> [Your task]: Would you give the listing again exactly as written, minus its pictures?
------------------------------
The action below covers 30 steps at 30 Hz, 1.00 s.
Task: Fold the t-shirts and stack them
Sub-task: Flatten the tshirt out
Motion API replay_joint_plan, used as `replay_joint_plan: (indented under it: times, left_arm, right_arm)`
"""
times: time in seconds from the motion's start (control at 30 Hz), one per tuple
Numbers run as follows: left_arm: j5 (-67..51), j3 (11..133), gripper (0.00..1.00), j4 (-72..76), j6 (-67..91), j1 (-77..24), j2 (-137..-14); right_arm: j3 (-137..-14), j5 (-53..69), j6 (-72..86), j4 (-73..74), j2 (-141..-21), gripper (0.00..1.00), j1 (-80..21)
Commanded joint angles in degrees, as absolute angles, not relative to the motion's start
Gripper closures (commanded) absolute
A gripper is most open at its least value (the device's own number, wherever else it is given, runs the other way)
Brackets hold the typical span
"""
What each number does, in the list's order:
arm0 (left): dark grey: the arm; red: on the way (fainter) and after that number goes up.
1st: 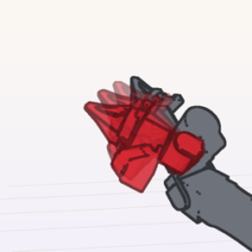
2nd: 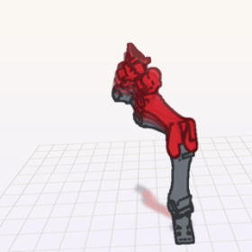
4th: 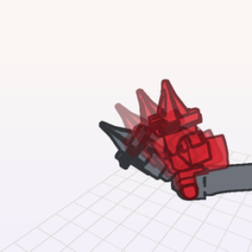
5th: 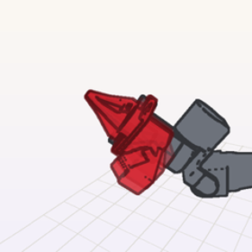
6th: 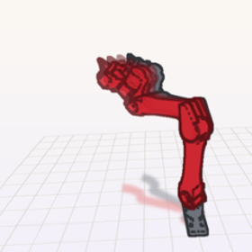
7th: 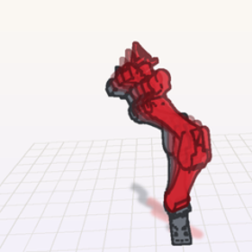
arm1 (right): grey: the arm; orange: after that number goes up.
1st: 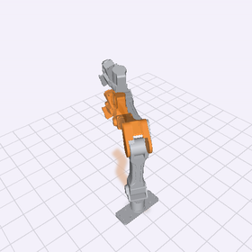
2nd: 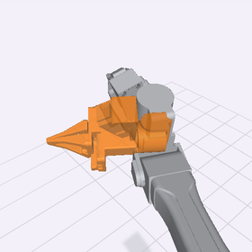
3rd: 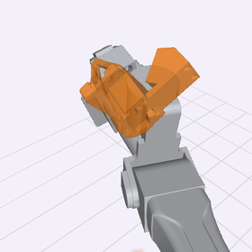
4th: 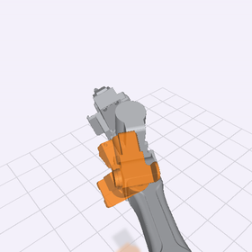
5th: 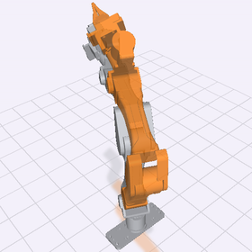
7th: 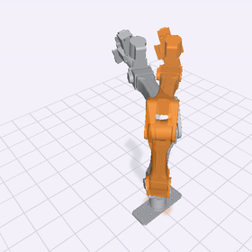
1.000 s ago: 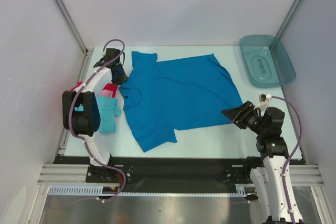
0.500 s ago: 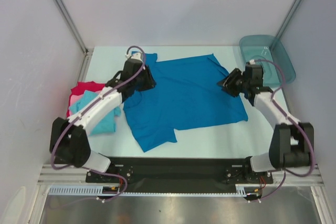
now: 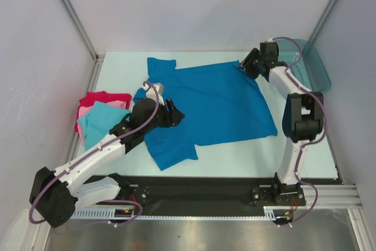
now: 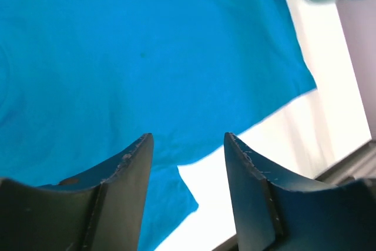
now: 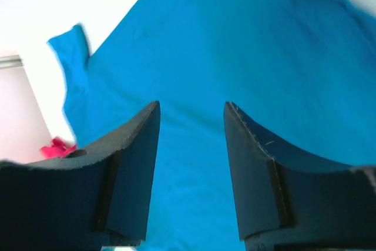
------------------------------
> [Answer to the problem]:
The action below covers 30 steps at 30 Hz, 1.00 s.
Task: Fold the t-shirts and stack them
Sub-task: Flatten the tshirt out
Motion API replay_joint_plan, used as `replay_joint_plan: (indented under it: times, left_arm, right_arm)`
"""
times: time in seconds from the motion's start (control at 30 Hz), one per tuple
Numbers run as follows: left_arm: j5 (-67..51), j3 (11..133), gripper (0.00..1.00), j4 (-72..76), j6 (-67..91), j1 (-77..24), j2 (-137..-14); right_arm: j3 (-137..-14), j5 (-53..69), j6 (-72..86), j4 (-73..74), j2 (-141..-21), gripper (0.00..1.00), j1 (-80..21)
Commanded joint angles in degrees, as absolute angles, not relative to the motion's start
Gripper closures (commanded) absolute
A gripper is most open at its least value (the device's own number, wherever else it is given, runs the other way)
Brackets hold the typical span
"""
What each number does, in the list's order:
arm0 (left): dark grey: the arm; red: on the way (fainter) and after that number goes up.
1st: 
2nd: 
4th: 
5th: 
6th: 
7th: 
arm1 (right): grey: the arm; orange: after that number goes up.
1st: 
2nd: 
3rd: 
4th: 
5th: 
7th: 
1.000 s ago: 
0.500 s ago: 
now: 
now: 
now: 

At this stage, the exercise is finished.